A surge of public and scientific interest in the subject of the emotions detection and recognition, as well as a boom based on the data technology solutions occurred in the second half of 2000 – the beginning of the 2010s. At the turn of 2015-2016, many Russian and foreign startups began to use artificial neural networks to create entertainment applications. For example, you can upload a photo and the application will analyze facial expressions and show the result, where emotions a person experiences on the photo will be indicated in percents.

Such applications have one major problem – usually they all recognize emotions only by facial expressions on the face, not taking into consideration other emotional cues – pose estimation, gestures, eye movements, heart rate, voice and so on. For the recognition of true emotions, more channels are required, therefore, more sophisticated technologies are needed.

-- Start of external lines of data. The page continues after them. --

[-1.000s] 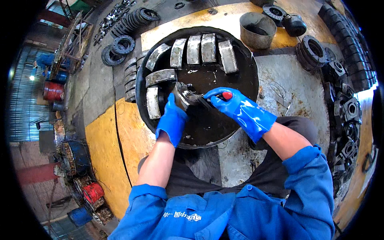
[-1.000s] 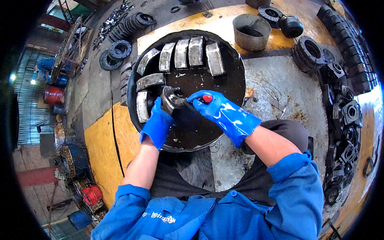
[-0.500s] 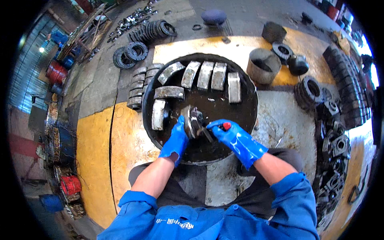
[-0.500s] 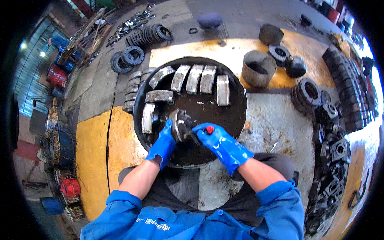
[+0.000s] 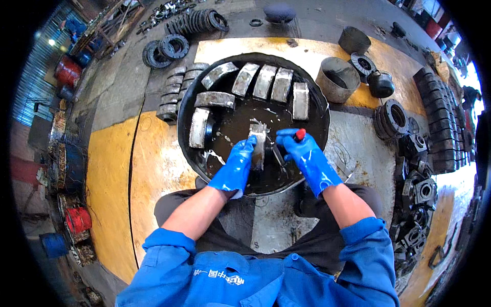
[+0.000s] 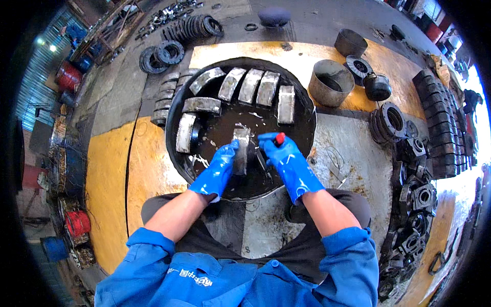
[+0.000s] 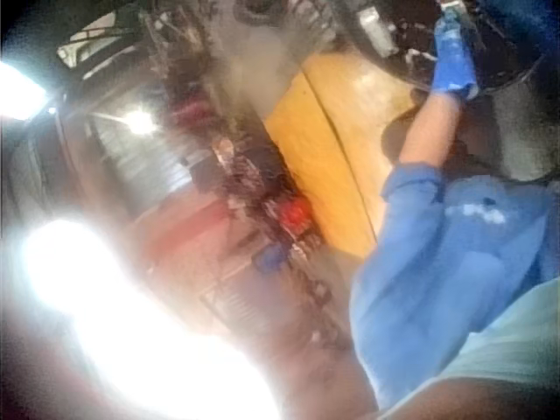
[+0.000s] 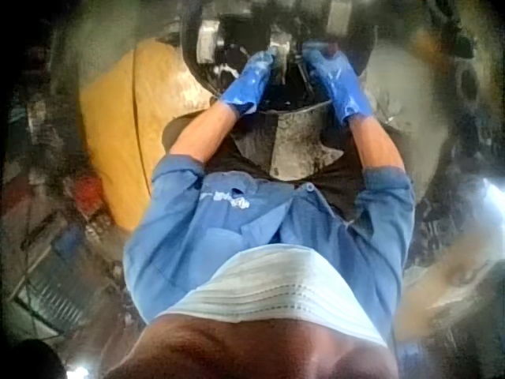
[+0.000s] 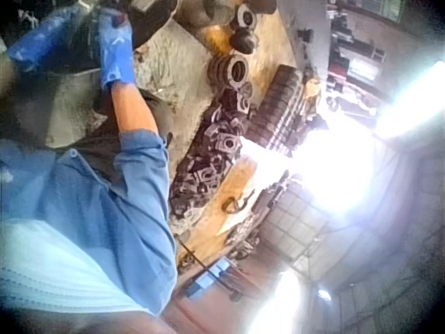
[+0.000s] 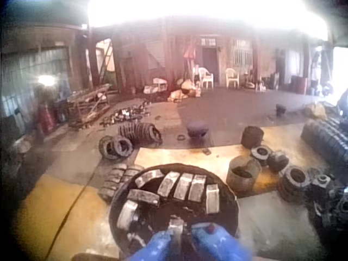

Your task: The person cleans metal components by dipping them into a tub of fluid and scrubbing them with a brush.

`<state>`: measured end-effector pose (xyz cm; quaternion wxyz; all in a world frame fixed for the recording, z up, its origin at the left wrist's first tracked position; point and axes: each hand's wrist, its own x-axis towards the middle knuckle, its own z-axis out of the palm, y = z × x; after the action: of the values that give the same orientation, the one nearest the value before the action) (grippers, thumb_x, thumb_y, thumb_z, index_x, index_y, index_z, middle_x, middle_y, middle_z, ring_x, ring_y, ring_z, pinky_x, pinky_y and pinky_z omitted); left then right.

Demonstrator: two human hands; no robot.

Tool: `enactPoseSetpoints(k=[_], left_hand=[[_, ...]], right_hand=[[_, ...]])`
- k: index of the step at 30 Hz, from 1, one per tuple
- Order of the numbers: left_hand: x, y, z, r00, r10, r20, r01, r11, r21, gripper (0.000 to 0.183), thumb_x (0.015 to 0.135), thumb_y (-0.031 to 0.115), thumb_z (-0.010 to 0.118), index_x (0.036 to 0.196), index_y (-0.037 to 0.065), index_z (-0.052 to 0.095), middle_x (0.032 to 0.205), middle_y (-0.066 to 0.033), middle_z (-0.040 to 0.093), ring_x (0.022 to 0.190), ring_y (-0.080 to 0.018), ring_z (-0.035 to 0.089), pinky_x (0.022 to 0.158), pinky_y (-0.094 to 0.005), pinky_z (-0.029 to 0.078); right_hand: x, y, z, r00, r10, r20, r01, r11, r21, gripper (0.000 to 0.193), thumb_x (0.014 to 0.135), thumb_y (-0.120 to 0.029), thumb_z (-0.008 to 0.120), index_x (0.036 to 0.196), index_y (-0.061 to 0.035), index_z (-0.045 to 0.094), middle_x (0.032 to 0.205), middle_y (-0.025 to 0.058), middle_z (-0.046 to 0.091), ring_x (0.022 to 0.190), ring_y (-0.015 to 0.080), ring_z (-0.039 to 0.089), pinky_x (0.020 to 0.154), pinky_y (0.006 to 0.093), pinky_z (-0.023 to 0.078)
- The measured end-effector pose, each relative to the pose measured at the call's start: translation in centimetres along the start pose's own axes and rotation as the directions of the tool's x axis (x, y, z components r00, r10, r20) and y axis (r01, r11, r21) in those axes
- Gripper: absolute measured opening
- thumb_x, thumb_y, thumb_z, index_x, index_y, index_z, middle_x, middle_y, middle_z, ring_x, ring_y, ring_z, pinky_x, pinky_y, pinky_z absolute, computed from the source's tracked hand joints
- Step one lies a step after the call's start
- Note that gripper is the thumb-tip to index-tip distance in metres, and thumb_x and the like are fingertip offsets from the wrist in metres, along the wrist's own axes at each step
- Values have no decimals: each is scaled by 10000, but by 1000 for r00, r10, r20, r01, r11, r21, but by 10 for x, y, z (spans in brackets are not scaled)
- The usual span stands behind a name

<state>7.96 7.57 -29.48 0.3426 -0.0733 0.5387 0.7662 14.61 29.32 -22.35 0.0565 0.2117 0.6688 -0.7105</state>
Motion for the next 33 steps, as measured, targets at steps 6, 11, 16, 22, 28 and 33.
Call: enactPoseSetpoints(k=[6, 11, 16, 22, 28, 33], left_hand=[[-29, 2, 13, 999, -13, -33, 20, 974, 225, 365, 1119, 393, 628, 1210, 57, 737, 1057, -37, 743, 927, -116, 651, 823, -299, 535], [-24, 13, 29, 991, -12, -132, 56, 940, 336, 402, 1116, 431, 626, 1156, 52, 751, 982, -26, 741, 860, -121, 642, 784, -313, 528], [26, -22, -13, 983, -78, -166, 103, 984, 144, 505, 1082, 543, 635, 1102, 57, 772, 942, -48, 753, 794, -177, 668, 717, -355, 537], [38, -5, -37, 963, -200, -179, 180, 976, -124, 561, 1083, 624, 543, 1264, 130, 739, 1179, -96, 764, 1009, -286, 723, 886, -500, 567], [33, 43, -8, 844, -421, -332, 258, 862, -437, 553, 1083, 614, 466, 1411, 233, 697, 1468, -42, 688, 1387, -338, 593, 1213, -600, 377], [45, 45, -36, 868, -457, -193, 282, 774, -566, 654, 1092, 599, 320, 1585, 248, 567, 1643, -54, 552, 1530, -330, 471, 1255, -622, 313]], right_hand=[[3, -28, -6, 999, -44, 8, 44, 998, 43, 372, 1061, -277, 697, 1388, -100, 706, 1232, 75, 783, 1081, 187, 746, 805, 359, 635], [12, -26, -11, 999, -33, -22, 33, 999, 8, 384, 1058, -266, 687, 1405, -102, 698, 1235, 74, 785, 1047, 186, 755, 793, 357, 637], [16, -44, -9, 995, -69, -66, 73, 996, 59, 328, 1040, -238, 718, 1347, -128, 746, 1093, 29, 771, 901, 139, 716, 717, 327, 623], [20, -52, -17, 997, -38, -64, 50, 977, 208, 382, 1029, -272, 737, 1379, -119, 725, 1192, 78, 796, 1023, 182, 757, 785, 371, 639], [31, -39, 8, 1000, -4, 27, -8, 905, 426, 374, 1063, -238, 693, 1396, -67, 694, 1256, 83, 792, 765, 123, 681, 713, 354, 636], [35, -19, 9, 997, 69, -46, -60, 984, 167, 280, 1007, -223, 696, 1250, -118, 785, 1184, 41, 804, 968, 185, 772, 775, 383, 657]])
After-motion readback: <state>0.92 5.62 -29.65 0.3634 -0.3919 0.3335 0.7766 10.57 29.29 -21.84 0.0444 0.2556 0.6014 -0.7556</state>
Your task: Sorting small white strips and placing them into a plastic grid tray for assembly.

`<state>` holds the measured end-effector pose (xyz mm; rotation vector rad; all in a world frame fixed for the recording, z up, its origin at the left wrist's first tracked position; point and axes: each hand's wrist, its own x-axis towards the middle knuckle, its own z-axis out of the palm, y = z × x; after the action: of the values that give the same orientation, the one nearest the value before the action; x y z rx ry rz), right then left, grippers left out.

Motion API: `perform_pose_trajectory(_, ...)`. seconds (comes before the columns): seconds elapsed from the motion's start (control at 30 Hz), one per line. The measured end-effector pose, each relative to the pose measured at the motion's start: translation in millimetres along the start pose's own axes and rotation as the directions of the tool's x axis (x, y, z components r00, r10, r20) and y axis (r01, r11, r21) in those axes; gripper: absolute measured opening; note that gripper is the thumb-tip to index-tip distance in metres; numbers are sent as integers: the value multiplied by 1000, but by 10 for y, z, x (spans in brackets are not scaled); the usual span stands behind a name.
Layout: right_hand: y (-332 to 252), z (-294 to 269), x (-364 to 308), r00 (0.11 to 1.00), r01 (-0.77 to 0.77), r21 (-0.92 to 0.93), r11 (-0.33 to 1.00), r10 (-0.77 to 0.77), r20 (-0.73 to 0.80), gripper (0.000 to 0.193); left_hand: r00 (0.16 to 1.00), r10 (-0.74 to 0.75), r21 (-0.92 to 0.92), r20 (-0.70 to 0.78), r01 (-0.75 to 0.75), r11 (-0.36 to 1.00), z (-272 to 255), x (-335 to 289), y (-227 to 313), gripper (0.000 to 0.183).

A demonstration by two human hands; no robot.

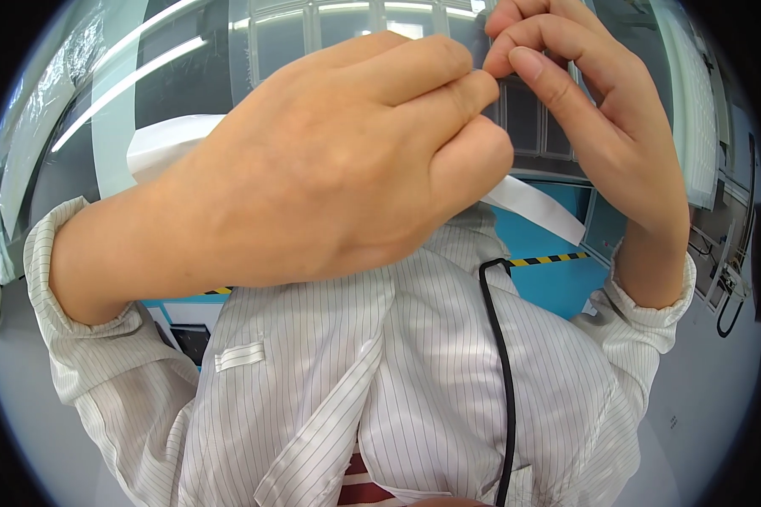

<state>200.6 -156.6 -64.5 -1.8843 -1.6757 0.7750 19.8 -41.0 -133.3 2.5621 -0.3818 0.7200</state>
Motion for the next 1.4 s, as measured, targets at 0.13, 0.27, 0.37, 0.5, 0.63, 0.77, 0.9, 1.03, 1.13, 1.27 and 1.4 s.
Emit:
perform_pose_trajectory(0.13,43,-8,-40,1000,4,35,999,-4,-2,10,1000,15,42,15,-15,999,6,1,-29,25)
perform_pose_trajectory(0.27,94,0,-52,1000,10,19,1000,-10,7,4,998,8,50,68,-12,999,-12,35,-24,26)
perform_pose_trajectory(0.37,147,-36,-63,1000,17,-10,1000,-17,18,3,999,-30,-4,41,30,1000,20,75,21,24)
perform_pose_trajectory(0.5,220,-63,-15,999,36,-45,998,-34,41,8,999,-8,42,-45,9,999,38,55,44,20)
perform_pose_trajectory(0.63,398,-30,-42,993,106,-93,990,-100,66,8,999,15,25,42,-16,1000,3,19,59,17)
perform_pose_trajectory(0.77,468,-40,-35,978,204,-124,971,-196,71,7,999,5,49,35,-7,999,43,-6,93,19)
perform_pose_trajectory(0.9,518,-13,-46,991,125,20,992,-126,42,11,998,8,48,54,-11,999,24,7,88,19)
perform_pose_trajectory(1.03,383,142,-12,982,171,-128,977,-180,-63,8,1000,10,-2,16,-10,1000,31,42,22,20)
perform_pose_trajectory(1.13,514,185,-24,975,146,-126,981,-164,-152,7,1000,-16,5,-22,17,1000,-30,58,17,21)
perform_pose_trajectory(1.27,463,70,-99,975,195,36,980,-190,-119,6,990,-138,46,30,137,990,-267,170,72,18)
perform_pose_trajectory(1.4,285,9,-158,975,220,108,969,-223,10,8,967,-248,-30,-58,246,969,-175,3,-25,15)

Now the emotion detection market is booming and according to western experts, by 2021 it will grow, by various estimates, from $19 billion to $37 billion. Let’s take a closer look on what emotions are, what is the market volume and its projected growth and which companies already occupied the niche of emotion detection and recognition systems (EDRS).

Emotion detection and recognition market

Nowadays it is difficult to deny the obvious fact: research in the field of artificial intelligence – fundamental and strictly applied, developed under the aegis and in the interests of the state, as well as financed by corporations, foundations and private business – finally gained independent market status, scale and long-term investment in the industry.

We are talking about a complex, involving many areas, knowledge-based industry that has consistently demonstrated impressive growth rates. Emotion detection as well as the physiological states and behavioral patterns recognition – are the most important component of this industry.

“Emotional (or affective) technologies have successfully overcome the initial phase of formation, they are no longer out of reach and have embedded in the current market context.”

The interdisciplinary method underlying them is undeniable: the natural and cognitive sciences (biology, psychophysiology, neurolinguistics) are interact with the data science, computer vision, in-depth training, and technologies for processing visual, acoustic and speech information.

Therefore, it is interesting to look at the market of the systems of detection and recognition of emotions (EDRS – Emotion Detection&Recognition Systems, not forgetting about its youth (new emerging market), plasticity and technological horizons, which are yet to be reached by practical application.

Estimating market volume

Emotion Detection & Recognition Systems (EDRS) and affective computing form their own ecosystem in the field of artificial intelligence (AI). Estimating market size and its prospects for the period until 2022 vary a lot, because they are based on dissimilar metrics and calculation formulas.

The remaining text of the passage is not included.